Required action: Your answer should be the full data, transcribed exactly, with no pictures in it.
Data provided: Begin
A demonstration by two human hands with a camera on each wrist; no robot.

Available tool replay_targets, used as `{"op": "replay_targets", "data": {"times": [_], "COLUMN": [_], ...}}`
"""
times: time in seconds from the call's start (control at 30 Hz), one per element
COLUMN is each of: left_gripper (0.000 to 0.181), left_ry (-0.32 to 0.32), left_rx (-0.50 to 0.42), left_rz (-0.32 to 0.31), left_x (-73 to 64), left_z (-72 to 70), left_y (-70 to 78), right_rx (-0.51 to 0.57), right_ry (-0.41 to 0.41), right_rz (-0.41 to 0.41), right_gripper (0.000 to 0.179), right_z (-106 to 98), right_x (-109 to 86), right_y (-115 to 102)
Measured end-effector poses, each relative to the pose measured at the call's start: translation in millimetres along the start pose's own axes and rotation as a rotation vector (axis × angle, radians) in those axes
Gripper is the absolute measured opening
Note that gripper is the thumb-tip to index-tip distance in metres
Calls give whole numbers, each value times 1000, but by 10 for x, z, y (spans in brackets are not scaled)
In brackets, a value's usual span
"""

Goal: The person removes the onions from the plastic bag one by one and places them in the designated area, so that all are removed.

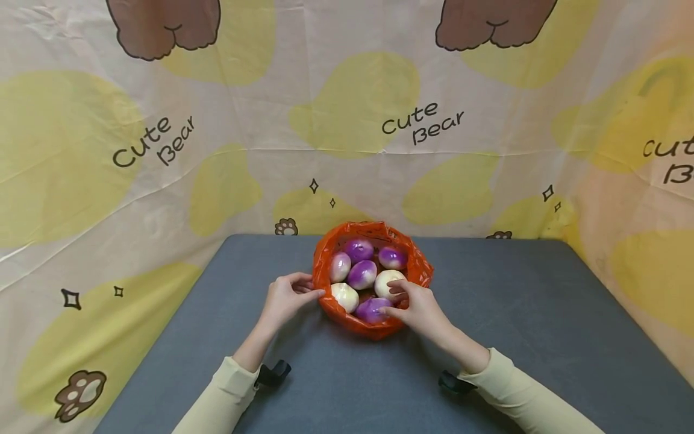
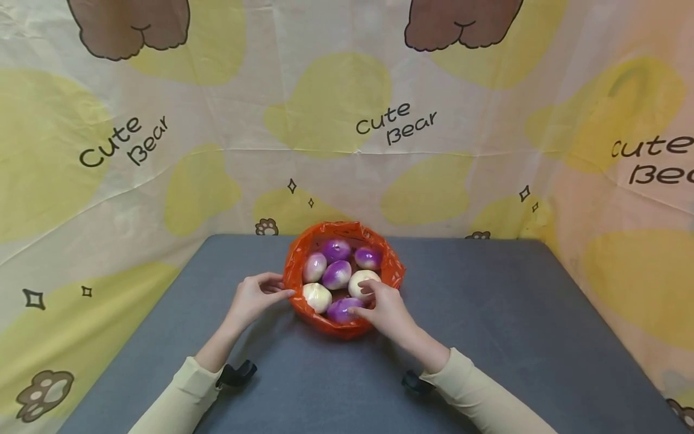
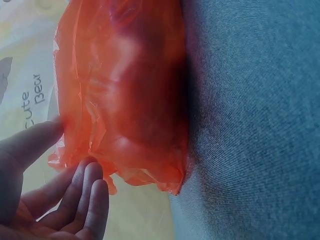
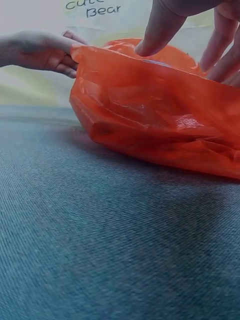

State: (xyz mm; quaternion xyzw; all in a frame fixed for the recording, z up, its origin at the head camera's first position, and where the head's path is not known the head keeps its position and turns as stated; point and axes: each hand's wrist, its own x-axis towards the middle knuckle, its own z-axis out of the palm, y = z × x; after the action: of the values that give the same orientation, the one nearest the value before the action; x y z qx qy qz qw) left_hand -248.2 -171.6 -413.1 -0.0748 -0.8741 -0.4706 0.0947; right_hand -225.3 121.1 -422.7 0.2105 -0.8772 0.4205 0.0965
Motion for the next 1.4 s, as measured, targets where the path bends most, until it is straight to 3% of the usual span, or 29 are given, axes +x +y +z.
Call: {"op": "replay_targets", "data": {"times": [0.63, 1.1, 1.4], "left_gripper": [32, 31, 30], "left_ry": [-25, -24, -19], "left_rx": [-9, -14, -13], "left_rz": [22, 29, 26], "left_x": [-26, -55, -58], "left_z": [48, 73, 78], "left_y": [9, 10, 27], "right_rx": [-72, -122, -63], "right_ry": [-86, -186, -214], "right_rz": [119, 68, 92], "right_gripper": [57, 57, 60], "right_z": [102, 111, 108], "right_x": [2, 51, 67], "right_y": [15, 18, 9]}}
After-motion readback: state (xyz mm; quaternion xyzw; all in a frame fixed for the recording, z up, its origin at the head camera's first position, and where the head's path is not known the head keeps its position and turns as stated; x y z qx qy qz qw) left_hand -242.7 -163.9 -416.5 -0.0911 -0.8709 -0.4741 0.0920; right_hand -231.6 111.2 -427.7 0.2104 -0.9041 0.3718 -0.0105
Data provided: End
Result below:
A demonstration by two human hands with a camera on each wrist; no robot.

Available tool replay_targets, used as `{"op": "replay_targets", "data": {"times": [_], "COLUMN": [_], ...}}`
"""
times: time in seconds from the call's start (control at 30 Hz), one per element
COLUMN is each of: left_gripper (0.000 to 0.181), left_ry (-0.32 to 0.32), left_rx (-0.50 to 0.42), left_rz (-0.32 to 0.31), left_x (-73 to 64), left_z (-72 to 70), left_y (-70 to 78), right_rx (-0.51 to 0.57), right_ry (-0.41 to 0.41), right_rz (-0.41 to 0.41), right_gripper (0.000 to 0.179), right_z (-106 to 98), right_x (-109 to 86), right_y (-115 to 102)
Measured end-effector poses, each relative to the pose measured at the call's start: translation in millimetres along the start pose's own axes and rotation as a rotation vector (axis × angle, radians) in those axes
Gripper is the absolute measured opening
Note that gripper is the thumb-tip to index-tip distance in metres
Calls give whole numbers, each value times 1000, but by 10 for x, z, y (spans in brackets are not scaled)
In brackets, a value's usual span
"""

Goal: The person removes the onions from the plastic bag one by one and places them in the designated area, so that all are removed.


State: (xyz mm; quaternion xyzw; all in a frame fixed for the recording, z up, its origin at the head camera's first position, and where the head's path is not known the head keeps its position and turns as stated; point and axes: each hand's wrist, its own x-axis towards the middle knuckle, its own z-axis out of the palm, y = z × x; after the action: of the values that give the same orientation, the one nearest the value before the action; x y z qx qy qz qw) left_hand -248.2 -171.6 -413.1 -0.0748 -0.8741 -0.4706 0.0947; right_hand -225.3 121.1 -422.7 0.2105 -0.8772 0.4205 0.0965
Motion for the next 1.4 s, as measured, targets where the path bends most, until it is straight to 3% of the usual span, or 29 are given, axes +x +y +z.
Call: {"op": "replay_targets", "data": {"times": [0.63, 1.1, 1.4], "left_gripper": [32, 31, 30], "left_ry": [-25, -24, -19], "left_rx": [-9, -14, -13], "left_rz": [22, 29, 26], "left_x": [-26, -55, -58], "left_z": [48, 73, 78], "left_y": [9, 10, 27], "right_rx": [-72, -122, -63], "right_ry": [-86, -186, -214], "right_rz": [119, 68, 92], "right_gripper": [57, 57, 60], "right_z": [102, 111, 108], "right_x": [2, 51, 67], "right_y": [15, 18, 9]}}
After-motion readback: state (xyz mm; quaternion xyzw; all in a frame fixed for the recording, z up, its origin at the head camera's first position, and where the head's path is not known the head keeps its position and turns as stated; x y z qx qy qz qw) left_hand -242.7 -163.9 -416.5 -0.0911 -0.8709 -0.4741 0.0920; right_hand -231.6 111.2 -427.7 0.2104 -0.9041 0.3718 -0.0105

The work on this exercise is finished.